Print the data that follows again, keeping every line exact.
-------
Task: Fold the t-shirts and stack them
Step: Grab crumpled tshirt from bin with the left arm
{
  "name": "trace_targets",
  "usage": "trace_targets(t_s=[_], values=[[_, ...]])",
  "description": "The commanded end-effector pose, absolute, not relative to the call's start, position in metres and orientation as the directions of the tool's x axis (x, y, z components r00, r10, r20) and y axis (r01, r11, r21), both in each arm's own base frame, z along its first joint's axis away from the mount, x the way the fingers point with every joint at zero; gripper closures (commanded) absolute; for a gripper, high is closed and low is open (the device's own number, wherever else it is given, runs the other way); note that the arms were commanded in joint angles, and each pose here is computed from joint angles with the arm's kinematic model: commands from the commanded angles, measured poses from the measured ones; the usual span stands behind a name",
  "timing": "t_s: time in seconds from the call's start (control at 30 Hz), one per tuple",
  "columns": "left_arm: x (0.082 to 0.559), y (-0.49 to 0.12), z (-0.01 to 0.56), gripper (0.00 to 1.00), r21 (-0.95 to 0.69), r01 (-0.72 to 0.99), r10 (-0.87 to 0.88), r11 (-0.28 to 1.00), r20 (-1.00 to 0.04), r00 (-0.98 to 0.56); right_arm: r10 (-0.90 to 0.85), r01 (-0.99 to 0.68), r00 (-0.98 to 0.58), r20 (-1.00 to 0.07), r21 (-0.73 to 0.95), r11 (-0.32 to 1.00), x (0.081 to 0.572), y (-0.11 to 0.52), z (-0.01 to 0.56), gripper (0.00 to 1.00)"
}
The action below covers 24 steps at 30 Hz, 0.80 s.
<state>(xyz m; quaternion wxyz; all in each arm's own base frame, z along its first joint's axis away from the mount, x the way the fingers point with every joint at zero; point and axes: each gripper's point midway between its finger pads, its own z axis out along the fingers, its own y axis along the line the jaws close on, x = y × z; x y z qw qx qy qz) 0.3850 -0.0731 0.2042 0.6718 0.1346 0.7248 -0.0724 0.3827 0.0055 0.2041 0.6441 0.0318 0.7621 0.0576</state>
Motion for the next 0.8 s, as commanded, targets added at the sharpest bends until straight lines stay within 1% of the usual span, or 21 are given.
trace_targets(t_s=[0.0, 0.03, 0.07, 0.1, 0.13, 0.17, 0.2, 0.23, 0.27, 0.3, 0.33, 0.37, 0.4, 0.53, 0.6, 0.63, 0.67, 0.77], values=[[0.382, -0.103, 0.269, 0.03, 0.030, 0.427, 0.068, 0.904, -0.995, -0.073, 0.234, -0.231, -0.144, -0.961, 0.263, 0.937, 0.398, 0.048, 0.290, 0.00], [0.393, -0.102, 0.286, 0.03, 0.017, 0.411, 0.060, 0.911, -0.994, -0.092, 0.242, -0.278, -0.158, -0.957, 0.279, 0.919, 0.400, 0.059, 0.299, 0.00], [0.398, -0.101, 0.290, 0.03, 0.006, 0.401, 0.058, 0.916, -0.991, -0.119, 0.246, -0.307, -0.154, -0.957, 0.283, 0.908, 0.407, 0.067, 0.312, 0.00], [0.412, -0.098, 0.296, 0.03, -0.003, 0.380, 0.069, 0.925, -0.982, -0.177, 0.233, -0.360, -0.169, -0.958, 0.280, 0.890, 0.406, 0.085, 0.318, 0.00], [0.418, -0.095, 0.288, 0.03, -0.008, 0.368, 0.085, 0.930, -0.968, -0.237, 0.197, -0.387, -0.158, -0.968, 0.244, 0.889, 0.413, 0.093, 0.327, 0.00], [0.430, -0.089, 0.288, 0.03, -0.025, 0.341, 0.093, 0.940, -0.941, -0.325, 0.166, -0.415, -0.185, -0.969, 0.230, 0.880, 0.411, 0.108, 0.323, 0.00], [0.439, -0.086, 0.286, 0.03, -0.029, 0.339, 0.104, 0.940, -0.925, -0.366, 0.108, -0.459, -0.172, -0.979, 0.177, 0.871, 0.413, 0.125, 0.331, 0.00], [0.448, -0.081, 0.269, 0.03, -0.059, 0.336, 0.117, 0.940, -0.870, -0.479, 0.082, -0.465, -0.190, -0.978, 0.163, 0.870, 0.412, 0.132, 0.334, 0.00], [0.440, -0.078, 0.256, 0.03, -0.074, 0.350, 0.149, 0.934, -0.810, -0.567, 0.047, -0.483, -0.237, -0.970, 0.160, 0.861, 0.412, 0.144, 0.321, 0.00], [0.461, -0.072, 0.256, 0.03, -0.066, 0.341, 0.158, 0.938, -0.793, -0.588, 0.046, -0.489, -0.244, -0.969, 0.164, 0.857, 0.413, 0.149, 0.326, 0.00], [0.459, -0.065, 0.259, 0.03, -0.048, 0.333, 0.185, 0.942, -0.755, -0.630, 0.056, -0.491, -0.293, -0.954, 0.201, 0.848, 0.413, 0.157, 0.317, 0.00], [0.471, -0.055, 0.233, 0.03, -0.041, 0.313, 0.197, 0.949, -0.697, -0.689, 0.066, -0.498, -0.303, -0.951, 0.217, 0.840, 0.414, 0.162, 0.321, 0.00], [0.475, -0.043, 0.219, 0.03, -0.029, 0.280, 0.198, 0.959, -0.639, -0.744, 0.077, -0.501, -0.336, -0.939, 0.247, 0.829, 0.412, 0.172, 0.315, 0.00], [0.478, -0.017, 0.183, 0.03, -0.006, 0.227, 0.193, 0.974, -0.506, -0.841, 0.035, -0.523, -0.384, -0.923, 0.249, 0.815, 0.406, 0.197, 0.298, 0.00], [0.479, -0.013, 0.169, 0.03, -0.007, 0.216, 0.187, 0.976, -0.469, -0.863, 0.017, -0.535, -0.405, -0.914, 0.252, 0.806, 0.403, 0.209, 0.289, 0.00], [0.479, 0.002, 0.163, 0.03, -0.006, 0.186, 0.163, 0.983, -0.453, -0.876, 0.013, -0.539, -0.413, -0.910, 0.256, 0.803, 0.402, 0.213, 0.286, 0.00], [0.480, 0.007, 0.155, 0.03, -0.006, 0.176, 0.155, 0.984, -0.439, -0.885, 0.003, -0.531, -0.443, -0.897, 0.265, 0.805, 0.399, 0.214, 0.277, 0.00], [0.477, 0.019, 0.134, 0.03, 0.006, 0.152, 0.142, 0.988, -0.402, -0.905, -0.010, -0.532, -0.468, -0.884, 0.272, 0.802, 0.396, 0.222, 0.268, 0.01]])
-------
- RESPONSE AREA:
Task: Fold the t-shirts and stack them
Step: Grab crumpled tshirt from bin with the left arm
{
  "name": "trace_targets",
  "usage": "trace_targets(t_s=[_], values=[[_, ...]])",
  "description": "The commanded end-effector pose, absolute, not relative to the call's start, position in metres and orientation as the directions of the tool's x axis (x, y, z components r00, r10, r20) and y axis (r01, r11, r21), both in each arm's own base frame, z along its first joint's axis away from the mount, x the way the fingers point with every joint at zero; gripper closures (commanded) absolute; for a gripper, high is closed and low is open (the device's own number, wherever else it is given, runs the other way); note that the arms were commanded in joint angles, and each pose here is computed from joint angles with the arm's kinematic model: commands from the commanded angles, measured poses from the measured ones; the usual span stands behind a name",
  "timing": "t_s: time in seconds from the call's start (control at 30 Hz), one per tuple",
  "columns": "left_arm: x (0.082 to 0.559), y (-0.49 to 0.12), z (-0.01 to 0.56), gripper (0.00 to 1.00), r21 (-0.95 to 0.69), r01 (-0.72 to 0.99), r10 (-0.87 to 0.88), r11 (-0.28 to 1.00), r20 (-1.00 to 0.04), r00 (-0.98 to 0.56); right_arm: r10 (-0.90 to 0.85), r01 (-0.99 to 0.68), r00 (-0.98 to 0.58), r20 (-1.00 to 0.07), r21 (-0.73 to 0.95), r11 (-0.32 to 1.00), x (0.081 to 0.572), y (-0.11 to 0.52), z (-0.01 to 0.56), gripper (0.00 to 1.00)"
}
The action below covers 24 steps at 30 Hz, 0.80 s.
<state>(xyz m; quaternion wxyz; all in each arm's own base frame, z along its first joint's axis away from the mount, x the way the fingers point with every joint at zero; point and axes: each gripper's point midway between its finger pads, its own z axis out along the fingers, its own y axis along the line the jaws close on, x = y × z; x y z qw qx qy qz) 0.3850 -0.0731 0.2042 0.6718 0.1346 0.7248 -0.0724 0.3827 0.0055 0.2041 0.6441 0.0318 0.7621 0.0576</state>
Motion for the next 0.8 s, as commanded, targets added at the sharpest bends until straight lines stay within 1% of the usual span, or 21 are given.
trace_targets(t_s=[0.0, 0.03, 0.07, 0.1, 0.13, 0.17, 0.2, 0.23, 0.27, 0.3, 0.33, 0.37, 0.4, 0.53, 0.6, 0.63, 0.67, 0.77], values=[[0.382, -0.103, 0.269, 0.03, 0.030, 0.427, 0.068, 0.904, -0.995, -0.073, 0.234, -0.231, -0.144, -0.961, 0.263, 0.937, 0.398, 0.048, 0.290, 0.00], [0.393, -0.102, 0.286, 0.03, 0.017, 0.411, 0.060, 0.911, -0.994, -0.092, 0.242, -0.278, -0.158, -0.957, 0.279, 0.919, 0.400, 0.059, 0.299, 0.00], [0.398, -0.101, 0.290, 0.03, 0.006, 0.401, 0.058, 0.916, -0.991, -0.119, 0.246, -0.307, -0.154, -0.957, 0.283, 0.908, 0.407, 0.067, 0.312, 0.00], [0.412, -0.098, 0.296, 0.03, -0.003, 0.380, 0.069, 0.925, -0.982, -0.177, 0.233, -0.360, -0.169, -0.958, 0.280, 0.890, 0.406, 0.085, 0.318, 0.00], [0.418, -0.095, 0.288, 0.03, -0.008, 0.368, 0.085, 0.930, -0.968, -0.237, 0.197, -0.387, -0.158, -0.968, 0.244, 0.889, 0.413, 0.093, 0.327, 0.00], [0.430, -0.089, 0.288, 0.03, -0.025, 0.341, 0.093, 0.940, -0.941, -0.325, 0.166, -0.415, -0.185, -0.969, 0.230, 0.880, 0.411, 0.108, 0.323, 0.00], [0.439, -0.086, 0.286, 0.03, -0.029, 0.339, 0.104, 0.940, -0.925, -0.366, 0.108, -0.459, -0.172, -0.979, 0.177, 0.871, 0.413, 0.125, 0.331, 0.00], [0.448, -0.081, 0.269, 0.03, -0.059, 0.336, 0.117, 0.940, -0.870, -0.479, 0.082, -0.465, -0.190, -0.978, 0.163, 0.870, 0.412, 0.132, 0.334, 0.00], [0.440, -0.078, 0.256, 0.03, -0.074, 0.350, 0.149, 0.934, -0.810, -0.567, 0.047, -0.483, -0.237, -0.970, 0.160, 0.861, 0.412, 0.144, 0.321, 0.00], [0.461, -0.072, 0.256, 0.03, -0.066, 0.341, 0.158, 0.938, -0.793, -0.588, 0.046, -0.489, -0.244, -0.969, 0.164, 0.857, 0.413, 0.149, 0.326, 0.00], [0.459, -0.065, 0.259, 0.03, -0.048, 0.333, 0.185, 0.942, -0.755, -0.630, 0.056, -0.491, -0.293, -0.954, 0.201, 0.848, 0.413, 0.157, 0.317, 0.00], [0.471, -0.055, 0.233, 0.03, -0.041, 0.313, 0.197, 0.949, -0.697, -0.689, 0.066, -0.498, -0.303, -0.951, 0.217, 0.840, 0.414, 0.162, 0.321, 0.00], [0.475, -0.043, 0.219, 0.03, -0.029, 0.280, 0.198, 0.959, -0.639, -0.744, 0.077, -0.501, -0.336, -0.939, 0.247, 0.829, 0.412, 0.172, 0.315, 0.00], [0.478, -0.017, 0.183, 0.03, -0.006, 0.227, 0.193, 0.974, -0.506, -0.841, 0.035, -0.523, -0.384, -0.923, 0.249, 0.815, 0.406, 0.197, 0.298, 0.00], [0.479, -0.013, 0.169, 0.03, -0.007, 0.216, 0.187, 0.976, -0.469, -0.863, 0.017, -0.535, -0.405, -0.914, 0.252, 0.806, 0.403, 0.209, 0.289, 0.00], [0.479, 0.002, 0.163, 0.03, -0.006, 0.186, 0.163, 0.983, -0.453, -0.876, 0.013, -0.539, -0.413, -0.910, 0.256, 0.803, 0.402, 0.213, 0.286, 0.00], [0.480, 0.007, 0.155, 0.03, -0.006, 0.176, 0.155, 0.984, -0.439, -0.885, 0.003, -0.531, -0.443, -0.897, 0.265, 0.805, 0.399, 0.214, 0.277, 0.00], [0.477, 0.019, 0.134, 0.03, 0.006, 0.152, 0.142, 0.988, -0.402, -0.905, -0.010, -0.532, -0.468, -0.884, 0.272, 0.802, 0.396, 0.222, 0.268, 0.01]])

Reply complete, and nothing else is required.